And just to be clear, I am not necessarily mooing in favor of other cows being able to graze in the fine pasture of the CP, but neither am I mooing against it for the reasons you moo.

Timotheos

peter lumpkins

Timotheos,

I had a dog once which stood and barked at my bicycle. Nothing special about the bike. He just barked at it--hours on end, barking, barking, barking at my bike.

So I understand your position perfectly, Timotheos.

Like my dog just barked at my bike for no reason, you moo at my fence for no reason.

Got it!

With that, I am...
Peter

Timotheos Patterson

"Like my dog just barked at my bike for no reason, you moo at my fence for no reason."

Or perhaps just as likely, Peter, the dog's reasons for barking just didn't find a place in your understanding or concern. After all, you are no dog.

But in the words of another famous analogy, I'm probably just barking up the wrong tree here. Until the next time, peace.

Timotheos

Job

Peter:

Typical response for one who does not wish to avoid a discussion of ideas.

Job

That should have been "typical response for one who wishes to avoid an exchange of ideas."

Michael

I don't understand what's wrong with funding church plants that agree with both Acts 29 and the BFM 2000.

In 2008 (well before Ezel became president of NAMB) I worked as a Nehemiah Project Church Planter with a SBC/ACTS 29 church plant in Ohio. It started with a small group of college students and young professionals and has since exploded to a self-supported church. Was this improper use of Annie funds?

In a denomination experiencing overall decline, churches connected with A29 and the SBC in my limited experience (I personally know 5) are growing and baptizing a lot of people.

peter lumpkins

Job,

I'm perfectly willing to allow others to judge whether or not I "avoid" a legitimate exchange of ideas.  Though I can assure you I have no time for the nonsensical, historical summations you offer without a slither of evidence. Go back and clean up your mess, and I may—m-a-y—respond to you in the future. Otherwise, I suggest you read and stay in the background.

With that, I am…

Peter  

peter lumpkins

Michael,

Thanks for logging on. Know I appreciate and respect your candidness. My response will be just as candid: if you cannot appreciate how affirming, supporting with CP dollars, and establishing churches which are elder-ruled and exclusively "Reformed" I cannot see how we can get much further in dialog. The former is definitively anti-congregationalism, and therefore, anti-Baptist, and the latter goes against the theology of 90%+ of the SBC.

And, as I mentioned above, Acts29 Network itself has parameters over which it will not step. That is, it will not partner with just anybody who wants to partner with it to plant churches. A church/church plant must meet Acts 29 criteria to be a part of its network, and that no matter how much potential the church/church plant possesses (i.e. how much it is growing).
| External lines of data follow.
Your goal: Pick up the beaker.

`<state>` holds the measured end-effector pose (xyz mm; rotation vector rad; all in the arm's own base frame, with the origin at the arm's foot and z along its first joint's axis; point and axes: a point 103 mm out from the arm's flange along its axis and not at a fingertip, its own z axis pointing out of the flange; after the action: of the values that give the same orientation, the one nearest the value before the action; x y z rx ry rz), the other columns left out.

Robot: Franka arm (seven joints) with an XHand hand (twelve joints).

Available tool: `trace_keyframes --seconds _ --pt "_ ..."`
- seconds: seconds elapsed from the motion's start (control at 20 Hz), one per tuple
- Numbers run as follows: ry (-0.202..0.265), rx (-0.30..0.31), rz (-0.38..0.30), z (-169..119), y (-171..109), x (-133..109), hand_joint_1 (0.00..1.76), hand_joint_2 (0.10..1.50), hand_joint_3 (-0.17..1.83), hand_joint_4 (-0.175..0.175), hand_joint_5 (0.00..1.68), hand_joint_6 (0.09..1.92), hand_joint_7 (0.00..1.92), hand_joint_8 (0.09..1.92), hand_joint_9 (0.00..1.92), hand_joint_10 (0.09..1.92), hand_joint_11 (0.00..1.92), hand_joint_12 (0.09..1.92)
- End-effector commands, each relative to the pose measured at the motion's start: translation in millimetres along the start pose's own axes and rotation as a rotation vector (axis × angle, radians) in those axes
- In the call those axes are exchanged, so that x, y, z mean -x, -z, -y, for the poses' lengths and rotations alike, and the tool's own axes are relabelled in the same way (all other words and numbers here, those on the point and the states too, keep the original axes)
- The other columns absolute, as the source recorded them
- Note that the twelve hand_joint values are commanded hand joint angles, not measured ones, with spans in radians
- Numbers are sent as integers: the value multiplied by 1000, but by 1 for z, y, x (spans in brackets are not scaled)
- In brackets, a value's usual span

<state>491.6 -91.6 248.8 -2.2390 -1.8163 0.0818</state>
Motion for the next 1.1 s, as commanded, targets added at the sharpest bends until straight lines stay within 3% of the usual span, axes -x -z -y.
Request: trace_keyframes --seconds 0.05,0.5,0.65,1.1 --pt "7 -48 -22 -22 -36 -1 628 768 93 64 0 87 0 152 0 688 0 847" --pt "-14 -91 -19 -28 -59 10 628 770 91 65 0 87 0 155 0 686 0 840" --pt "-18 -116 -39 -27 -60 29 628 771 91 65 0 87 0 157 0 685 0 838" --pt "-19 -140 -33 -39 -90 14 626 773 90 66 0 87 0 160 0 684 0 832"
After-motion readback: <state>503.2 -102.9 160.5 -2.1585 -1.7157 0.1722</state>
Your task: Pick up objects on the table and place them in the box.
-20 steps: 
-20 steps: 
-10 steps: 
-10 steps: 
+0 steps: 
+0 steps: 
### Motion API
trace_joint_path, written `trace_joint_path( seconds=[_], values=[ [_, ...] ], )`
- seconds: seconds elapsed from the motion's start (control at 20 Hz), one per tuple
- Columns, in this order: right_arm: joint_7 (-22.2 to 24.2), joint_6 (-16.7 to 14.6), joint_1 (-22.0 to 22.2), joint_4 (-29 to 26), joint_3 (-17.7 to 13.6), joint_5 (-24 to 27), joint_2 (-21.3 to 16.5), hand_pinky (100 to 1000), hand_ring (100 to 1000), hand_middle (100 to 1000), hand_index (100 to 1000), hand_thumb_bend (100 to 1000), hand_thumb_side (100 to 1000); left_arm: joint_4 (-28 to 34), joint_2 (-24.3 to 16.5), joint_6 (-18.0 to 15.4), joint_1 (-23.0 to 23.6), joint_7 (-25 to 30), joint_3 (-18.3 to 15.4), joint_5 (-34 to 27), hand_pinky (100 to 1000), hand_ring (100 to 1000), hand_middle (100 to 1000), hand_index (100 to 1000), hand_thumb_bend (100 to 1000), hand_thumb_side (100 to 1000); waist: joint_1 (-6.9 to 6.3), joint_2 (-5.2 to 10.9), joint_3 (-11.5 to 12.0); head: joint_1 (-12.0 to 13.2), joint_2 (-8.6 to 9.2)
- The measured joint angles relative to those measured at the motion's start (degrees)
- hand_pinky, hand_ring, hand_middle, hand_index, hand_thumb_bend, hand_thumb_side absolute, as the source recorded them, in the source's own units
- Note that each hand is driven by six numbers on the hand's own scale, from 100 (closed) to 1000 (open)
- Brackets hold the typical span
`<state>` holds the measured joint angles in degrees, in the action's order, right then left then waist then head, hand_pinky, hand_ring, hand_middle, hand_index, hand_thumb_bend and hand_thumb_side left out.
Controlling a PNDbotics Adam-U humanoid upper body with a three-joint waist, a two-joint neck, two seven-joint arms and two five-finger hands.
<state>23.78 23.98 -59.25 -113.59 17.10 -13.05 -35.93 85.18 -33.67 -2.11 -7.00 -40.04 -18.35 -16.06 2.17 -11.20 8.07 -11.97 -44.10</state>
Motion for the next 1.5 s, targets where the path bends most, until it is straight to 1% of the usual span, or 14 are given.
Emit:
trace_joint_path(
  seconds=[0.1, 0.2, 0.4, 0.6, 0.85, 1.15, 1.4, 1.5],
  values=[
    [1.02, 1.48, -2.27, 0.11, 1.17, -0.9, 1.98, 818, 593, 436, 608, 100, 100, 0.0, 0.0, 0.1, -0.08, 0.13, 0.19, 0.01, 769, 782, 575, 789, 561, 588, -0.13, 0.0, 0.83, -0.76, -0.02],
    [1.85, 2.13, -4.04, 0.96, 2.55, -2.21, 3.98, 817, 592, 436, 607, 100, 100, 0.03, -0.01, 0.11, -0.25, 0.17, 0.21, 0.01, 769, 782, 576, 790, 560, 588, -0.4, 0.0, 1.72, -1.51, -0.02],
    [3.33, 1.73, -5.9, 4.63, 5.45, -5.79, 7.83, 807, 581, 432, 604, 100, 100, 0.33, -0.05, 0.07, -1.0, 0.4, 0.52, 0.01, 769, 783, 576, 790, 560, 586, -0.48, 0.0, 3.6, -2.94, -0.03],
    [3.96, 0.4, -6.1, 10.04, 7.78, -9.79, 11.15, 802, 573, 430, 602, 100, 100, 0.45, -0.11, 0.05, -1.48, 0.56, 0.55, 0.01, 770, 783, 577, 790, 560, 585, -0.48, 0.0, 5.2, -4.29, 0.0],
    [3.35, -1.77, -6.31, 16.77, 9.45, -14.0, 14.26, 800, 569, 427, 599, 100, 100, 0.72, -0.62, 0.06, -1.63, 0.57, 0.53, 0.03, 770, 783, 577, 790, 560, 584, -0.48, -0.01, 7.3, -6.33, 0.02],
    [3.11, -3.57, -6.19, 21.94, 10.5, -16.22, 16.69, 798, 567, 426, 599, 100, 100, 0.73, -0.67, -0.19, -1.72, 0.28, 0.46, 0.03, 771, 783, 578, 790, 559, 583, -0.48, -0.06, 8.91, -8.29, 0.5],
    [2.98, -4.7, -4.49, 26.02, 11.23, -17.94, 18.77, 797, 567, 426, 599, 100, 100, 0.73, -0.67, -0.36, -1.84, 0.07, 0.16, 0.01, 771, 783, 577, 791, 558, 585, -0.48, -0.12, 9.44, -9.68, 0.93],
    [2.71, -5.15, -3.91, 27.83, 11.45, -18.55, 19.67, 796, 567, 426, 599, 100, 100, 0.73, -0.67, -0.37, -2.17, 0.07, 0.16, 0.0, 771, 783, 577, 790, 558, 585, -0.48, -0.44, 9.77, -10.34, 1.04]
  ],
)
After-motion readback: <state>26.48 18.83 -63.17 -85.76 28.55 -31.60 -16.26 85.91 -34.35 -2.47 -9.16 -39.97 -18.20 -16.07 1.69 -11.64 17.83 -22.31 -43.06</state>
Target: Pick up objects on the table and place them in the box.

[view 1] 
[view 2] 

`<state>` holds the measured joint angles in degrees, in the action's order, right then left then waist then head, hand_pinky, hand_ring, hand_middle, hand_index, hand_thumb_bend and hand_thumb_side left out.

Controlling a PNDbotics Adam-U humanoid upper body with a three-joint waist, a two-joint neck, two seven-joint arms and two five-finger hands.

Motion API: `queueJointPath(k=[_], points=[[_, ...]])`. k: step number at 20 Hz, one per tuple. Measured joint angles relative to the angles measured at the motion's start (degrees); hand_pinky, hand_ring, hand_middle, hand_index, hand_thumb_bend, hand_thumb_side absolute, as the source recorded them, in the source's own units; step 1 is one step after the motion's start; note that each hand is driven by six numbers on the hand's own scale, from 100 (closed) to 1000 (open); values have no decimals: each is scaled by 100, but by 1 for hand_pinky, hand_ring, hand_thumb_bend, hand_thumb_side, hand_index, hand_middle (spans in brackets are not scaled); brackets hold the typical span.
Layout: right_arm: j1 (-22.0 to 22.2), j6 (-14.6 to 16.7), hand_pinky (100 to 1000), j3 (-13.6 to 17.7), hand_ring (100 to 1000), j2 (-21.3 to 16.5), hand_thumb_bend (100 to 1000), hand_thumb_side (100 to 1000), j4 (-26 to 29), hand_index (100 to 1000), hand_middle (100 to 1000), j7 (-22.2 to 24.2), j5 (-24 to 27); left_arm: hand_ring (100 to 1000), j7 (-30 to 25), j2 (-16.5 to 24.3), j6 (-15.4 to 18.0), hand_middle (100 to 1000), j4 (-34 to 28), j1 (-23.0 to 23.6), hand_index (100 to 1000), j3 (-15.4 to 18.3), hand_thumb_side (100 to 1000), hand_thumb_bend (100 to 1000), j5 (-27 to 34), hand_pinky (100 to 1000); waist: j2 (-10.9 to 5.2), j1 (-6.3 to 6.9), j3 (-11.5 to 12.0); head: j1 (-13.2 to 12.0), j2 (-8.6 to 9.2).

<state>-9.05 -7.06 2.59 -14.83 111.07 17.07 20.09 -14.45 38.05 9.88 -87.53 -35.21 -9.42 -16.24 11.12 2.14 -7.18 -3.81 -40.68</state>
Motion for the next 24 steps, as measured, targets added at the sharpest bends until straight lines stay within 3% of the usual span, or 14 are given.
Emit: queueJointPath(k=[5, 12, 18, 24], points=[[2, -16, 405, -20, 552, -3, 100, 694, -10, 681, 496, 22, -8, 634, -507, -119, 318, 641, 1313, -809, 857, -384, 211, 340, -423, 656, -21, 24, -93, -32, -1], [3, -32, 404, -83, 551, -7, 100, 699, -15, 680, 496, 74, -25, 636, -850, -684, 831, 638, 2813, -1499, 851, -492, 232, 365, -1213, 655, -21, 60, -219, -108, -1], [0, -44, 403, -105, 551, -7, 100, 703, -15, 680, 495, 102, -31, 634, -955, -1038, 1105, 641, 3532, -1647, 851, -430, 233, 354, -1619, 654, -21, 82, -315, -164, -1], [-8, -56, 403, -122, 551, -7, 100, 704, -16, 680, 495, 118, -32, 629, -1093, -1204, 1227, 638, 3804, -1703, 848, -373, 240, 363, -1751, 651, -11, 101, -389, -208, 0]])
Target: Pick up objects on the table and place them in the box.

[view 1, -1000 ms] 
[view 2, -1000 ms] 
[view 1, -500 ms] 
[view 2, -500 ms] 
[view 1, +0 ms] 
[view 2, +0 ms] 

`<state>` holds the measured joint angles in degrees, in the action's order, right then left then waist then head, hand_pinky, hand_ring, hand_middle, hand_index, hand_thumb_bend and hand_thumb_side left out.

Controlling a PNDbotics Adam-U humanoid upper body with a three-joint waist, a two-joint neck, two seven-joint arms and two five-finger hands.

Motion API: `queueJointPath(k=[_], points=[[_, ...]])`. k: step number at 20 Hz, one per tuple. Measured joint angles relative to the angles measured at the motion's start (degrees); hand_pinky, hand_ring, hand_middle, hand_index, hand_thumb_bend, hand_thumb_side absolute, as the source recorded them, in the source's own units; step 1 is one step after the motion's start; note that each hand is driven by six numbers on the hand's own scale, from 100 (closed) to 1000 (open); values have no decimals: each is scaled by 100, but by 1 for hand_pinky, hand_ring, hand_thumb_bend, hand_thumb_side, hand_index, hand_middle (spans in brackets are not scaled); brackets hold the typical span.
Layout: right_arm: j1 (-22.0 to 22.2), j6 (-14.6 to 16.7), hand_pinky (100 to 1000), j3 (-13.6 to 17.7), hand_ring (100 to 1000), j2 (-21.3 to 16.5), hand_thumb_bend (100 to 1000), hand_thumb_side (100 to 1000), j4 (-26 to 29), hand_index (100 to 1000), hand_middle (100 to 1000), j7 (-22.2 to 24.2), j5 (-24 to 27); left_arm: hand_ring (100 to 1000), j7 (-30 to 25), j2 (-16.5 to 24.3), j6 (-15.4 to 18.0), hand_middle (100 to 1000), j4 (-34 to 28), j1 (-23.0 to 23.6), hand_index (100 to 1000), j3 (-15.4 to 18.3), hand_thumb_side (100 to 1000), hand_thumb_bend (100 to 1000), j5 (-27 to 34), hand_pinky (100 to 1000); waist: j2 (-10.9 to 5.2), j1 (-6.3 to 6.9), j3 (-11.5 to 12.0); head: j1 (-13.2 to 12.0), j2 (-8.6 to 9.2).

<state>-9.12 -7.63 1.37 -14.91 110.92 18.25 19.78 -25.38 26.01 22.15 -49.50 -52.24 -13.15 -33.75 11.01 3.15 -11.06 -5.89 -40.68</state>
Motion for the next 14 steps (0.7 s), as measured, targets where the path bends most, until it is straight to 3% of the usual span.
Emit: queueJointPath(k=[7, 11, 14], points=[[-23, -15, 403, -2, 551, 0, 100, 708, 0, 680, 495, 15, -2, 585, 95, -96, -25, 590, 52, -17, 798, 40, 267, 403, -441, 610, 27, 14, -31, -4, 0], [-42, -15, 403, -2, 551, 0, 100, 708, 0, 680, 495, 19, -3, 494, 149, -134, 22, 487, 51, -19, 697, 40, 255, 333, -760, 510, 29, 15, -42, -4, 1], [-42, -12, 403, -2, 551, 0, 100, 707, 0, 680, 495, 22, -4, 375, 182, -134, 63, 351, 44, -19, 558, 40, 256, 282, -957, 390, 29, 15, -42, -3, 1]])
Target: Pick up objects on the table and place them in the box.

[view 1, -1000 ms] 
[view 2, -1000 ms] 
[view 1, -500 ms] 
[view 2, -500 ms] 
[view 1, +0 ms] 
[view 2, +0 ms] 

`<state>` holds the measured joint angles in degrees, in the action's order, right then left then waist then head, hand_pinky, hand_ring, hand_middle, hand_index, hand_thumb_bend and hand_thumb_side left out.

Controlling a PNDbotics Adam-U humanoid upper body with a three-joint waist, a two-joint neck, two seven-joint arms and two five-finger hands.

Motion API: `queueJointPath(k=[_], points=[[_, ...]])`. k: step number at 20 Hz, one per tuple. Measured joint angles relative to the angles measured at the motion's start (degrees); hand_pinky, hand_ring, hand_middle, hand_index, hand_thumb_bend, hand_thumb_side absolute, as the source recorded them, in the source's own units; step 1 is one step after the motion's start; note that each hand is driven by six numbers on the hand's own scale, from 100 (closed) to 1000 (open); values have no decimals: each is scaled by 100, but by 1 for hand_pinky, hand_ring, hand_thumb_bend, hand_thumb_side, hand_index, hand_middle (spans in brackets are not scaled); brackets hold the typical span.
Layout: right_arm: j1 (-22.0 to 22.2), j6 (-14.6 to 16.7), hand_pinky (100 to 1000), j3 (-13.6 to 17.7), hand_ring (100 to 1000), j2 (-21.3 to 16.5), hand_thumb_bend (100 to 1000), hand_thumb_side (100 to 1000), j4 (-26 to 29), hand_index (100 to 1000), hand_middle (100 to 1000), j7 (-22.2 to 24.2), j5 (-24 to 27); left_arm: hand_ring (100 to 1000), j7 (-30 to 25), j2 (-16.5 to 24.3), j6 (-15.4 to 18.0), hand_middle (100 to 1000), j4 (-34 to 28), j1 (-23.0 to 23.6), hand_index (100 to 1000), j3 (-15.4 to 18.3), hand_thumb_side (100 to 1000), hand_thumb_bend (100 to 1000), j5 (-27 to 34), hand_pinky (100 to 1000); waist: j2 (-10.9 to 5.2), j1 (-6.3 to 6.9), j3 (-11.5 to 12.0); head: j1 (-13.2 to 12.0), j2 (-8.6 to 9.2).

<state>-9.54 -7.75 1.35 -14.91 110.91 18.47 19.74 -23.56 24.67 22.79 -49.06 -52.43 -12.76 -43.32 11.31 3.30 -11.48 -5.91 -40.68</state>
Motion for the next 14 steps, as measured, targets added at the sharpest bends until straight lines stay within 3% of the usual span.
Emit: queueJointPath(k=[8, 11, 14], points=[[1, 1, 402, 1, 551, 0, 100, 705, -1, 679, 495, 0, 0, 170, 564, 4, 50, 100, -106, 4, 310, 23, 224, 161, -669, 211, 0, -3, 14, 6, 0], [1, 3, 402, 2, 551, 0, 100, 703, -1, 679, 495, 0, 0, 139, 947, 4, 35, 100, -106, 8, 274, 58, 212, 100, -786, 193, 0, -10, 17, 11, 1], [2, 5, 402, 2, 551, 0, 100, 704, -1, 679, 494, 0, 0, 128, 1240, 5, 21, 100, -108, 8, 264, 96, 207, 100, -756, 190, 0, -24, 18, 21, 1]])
Why must it be surprising, then, if we insist the SBC also have criteria? And, is it too much to suggest that the criteria upon which we insist include supporting church planting projects which exclusively are of "like faith and order"? For me, this is hardly unreasonable.

Thanks again, Michael.
With that, I am...
Peter

Smuschany

Peter,

I apologize for the long delay in responding I was focused on the sermons I delivered Sunday, as well as being out of town to deliver them thus I did not have the time to continue our wonderful banter.

Now consider this. Did you know that Baptists were not the first to use the "congregational" polity model for their form of government? Did you know the first "Congregational" polity group actually were a bunch of baby-baptizing Calvinists? I am sure you have heard of the the early Congregational churches right. You do know they were Calvinist right. Fully autonomous churches, engaging in the congregational model of polity, who were fully calvinist, what a strange idea. Now they were wrong on baptism I will fully affirm and give you that. However, just to throw it out there, in the mid 1700's, the Congregational churches had a major split. One one side you had the solid Calvinists such as Jonathan Edwards, and on the other you had the side that started the path towards Unitarianism. Just food for thought.

Now I am sure you now want to say "I never said you can not be reformed and baptist, just not elder-led (ruled) and baptist".

Now again, I wish to tell you about TRUE Presbyterian polity. First in the local church you have what is called a session. The session is composed of an equal amount of professional (pastors) and lay elders. This is except in such cases (very small church, plants, ect) where there may only be a single pastor. The lay elders are selected from the church by its members and the professionals (pastors) are depending on the individual denomination appointed by the denom, selected from a small list by the "session", or in some denoms like PCA freely chosen by the "session". From here, the local church sends representatives, usually from the session, to their denominations "state" level or the presbytery. The Presbytery makes decisions for the all the churches in its control. It also, in most denominations OWNS all the lands and buildings of each local church and can, remove the existing session, as well as the congregation if it desires. Each Presbytery then also sends members to represent it before the General Assembly, which is the national level. The General Assembly can make decisions that effect and govern both the presbyteries and the sessions. Case in point, the PCUSA through the will of the General Assembly and a majority of Presbyeries, now made it rule that homosexuals can be ordained ministers. This now means that this now effects the local sessions in that they cannot NOT hire someone because they are homosexual. They have lost that ability.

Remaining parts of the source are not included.